Lycera Corp., a biopharmaceutical company that focuses on the development of oral immunomodulatory medicines for autoimmune diseases and cancer, has announced it will present the first results from its immune-oncology RORgamma agonist program at the 2015 Society for Immunotherapy of Cancer (SITC) meeting. The poster reporting key findings is entitled “RORgamma Agonists Enhance Survival and Memory of Type 17 T Cells and Improve anti-Tumor Activity.”
RORgamma is a transcription factor protein involved in crucial pathways of lymphoid development and differentiation, along with activation of T helper 17 (Th17) and cytotoxic T cells. These immune cells play crucial roles in adaptive immunity and have been shown to reduce tumor progression in mice models.
The research team include scientists from Lycera, the University of Michigan and the Medical University of South Carolina, and will cover topics like anti-cancer activity, decrease of immune suppression and overall improvement of TH17 and cytotoxic T cell activity. Scientists will present results from in vitro studies showing that RORgamma agonists increase the production and expression of immune stimulatory cytokines such as interleukin-17 (IL17A and IL-17F), maintain levels of the critical cytokine INF-gamma, and reduced the expression of inhibitory molecules such as PD-1 (targets of immune checkpoint inhibitors).

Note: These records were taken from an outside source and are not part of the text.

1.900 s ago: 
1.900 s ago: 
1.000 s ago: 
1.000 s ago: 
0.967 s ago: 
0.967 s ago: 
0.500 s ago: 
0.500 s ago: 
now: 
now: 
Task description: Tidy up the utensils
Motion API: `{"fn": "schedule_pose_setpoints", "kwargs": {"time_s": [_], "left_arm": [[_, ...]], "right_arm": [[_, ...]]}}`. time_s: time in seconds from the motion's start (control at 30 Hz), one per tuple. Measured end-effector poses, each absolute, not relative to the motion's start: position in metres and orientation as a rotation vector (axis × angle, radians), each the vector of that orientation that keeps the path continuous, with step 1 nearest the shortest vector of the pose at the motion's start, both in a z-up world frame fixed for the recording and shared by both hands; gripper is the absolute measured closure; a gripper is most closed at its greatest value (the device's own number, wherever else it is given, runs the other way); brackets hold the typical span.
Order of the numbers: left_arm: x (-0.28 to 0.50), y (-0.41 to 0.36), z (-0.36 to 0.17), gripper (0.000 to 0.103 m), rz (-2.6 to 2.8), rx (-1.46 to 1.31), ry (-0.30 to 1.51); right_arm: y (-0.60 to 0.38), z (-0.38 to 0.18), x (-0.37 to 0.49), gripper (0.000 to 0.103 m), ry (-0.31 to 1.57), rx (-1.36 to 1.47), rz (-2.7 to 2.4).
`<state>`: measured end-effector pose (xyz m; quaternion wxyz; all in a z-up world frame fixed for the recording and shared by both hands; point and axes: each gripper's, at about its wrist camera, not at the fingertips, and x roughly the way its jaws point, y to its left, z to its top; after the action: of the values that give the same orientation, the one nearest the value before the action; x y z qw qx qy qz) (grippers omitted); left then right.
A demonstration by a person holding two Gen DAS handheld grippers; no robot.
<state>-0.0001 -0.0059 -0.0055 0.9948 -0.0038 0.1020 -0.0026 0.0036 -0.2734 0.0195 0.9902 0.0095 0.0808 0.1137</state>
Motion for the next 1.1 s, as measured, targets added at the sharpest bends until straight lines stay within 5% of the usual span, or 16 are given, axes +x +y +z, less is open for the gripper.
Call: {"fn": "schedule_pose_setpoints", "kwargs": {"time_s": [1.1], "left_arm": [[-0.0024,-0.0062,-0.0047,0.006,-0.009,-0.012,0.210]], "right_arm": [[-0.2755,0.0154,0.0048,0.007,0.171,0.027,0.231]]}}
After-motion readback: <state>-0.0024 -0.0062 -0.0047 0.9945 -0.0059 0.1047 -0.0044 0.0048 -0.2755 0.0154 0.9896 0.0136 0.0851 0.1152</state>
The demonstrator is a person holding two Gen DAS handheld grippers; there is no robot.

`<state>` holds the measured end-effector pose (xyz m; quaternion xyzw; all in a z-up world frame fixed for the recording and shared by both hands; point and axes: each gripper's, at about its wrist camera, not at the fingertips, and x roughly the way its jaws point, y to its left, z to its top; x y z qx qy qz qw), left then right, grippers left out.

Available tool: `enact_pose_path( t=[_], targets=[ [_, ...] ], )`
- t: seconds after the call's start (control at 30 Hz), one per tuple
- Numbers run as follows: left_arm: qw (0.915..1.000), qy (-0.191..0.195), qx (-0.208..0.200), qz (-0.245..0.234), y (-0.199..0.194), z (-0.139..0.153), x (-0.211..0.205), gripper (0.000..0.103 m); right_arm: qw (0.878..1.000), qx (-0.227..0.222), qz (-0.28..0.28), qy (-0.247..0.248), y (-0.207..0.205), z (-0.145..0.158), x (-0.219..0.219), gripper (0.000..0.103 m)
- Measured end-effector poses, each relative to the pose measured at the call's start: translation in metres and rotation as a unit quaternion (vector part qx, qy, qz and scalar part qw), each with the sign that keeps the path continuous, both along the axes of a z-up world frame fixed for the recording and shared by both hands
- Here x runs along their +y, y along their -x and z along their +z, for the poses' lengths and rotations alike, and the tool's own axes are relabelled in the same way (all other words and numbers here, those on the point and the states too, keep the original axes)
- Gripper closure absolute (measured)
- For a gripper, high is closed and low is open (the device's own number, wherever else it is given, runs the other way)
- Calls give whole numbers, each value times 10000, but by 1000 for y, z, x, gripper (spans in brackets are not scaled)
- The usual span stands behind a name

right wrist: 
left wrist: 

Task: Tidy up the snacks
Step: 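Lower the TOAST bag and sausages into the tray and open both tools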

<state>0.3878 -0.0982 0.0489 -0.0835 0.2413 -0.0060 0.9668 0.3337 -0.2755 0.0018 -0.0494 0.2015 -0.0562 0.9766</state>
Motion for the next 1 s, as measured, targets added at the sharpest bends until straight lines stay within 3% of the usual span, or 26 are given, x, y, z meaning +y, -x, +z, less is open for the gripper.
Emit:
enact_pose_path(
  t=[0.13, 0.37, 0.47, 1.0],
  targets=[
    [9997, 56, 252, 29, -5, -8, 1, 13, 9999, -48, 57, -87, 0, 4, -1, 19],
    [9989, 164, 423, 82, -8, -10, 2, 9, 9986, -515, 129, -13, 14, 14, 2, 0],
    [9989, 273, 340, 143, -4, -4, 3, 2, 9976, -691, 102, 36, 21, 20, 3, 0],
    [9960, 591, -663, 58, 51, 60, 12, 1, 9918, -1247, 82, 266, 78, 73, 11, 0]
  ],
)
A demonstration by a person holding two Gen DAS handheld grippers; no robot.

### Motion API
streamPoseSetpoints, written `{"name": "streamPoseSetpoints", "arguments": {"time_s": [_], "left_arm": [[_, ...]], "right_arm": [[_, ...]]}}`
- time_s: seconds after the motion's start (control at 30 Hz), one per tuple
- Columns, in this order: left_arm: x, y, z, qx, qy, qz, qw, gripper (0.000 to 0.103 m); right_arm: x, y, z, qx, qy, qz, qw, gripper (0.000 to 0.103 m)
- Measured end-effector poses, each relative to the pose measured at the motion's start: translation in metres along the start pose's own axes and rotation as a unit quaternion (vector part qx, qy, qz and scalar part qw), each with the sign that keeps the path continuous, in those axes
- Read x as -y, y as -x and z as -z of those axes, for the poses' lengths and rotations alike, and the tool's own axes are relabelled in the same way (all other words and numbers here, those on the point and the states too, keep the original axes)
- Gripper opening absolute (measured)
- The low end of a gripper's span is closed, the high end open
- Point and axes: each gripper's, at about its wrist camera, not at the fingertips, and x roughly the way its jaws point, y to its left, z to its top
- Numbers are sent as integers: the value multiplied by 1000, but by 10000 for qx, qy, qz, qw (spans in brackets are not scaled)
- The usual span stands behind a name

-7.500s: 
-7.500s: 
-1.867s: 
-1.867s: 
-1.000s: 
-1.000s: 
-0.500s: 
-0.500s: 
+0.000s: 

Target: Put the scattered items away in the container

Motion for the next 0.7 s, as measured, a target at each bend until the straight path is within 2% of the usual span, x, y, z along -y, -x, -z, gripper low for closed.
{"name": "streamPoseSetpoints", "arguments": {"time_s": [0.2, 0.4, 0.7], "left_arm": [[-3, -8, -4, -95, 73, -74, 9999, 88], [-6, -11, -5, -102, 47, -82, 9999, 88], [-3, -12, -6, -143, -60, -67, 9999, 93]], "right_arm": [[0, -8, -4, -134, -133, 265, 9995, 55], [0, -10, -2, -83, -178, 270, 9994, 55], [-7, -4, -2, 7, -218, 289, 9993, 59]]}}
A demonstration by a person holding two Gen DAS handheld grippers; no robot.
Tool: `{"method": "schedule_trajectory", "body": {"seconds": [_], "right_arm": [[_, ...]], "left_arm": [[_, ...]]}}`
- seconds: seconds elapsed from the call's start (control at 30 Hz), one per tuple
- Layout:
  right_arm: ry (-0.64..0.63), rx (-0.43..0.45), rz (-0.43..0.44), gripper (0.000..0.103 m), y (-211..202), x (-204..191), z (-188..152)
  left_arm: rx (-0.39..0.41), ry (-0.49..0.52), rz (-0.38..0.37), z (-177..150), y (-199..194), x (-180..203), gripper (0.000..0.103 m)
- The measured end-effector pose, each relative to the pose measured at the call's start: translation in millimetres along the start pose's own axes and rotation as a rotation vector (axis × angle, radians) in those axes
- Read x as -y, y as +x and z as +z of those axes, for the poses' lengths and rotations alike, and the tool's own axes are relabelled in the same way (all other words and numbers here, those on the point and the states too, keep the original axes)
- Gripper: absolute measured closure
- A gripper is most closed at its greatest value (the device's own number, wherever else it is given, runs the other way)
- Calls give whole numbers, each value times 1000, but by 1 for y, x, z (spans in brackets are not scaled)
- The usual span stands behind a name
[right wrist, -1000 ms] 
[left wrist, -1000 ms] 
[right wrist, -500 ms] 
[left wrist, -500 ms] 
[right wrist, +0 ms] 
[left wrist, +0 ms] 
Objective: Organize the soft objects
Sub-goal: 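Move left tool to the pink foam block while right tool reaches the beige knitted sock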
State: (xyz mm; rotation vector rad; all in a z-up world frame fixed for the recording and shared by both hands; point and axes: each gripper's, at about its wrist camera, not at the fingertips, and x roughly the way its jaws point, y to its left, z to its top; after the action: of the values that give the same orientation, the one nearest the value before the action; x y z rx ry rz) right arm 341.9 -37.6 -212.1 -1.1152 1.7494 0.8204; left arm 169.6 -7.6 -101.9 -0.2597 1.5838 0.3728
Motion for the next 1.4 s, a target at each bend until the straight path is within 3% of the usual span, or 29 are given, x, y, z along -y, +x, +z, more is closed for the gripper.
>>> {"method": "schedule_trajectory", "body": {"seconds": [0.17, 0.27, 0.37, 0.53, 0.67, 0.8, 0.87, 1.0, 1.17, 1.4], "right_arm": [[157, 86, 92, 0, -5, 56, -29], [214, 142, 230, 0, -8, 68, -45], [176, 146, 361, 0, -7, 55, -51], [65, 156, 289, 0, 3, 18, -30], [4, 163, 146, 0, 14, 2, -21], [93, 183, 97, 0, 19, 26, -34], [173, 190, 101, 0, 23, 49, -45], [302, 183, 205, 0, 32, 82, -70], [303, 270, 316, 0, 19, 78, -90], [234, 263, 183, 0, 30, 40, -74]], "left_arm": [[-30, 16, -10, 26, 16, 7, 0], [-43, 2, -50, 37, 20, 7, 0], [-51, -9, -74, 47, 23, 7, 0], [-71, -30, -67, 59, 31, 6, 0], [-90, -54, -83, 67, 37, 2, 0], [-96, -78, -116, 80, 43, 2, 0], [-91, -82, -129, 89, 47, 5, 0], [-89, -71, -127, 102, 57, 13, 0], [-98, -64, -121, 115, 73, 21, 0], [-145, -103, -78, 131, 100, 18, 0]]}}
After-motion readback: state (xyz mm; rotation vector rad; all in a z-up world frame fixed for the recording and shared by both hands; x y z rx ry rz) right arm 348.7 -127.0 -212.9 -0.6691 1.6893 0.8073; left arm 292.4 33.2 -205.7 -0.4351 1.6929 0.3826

Additionally, in vivo data showed that administration of RORgamma agonist-treated T cells to tumor-bearing mice as an adoptive cell therapy led to “extended persistence of cytokine-producing T cells in vivo; increased tumor-infiltrating lymphocytes (TILs); reduced immune suppression as measured by decreased PD-1 expression in TILs; and enhanced presence of long-lasting memory immune cells in the spleen,” according to a press release. Moreover, RORgamma agonists treatment in syngeneic tumor models led to an immune-dependent inhibition of tumor growth when compared to controls.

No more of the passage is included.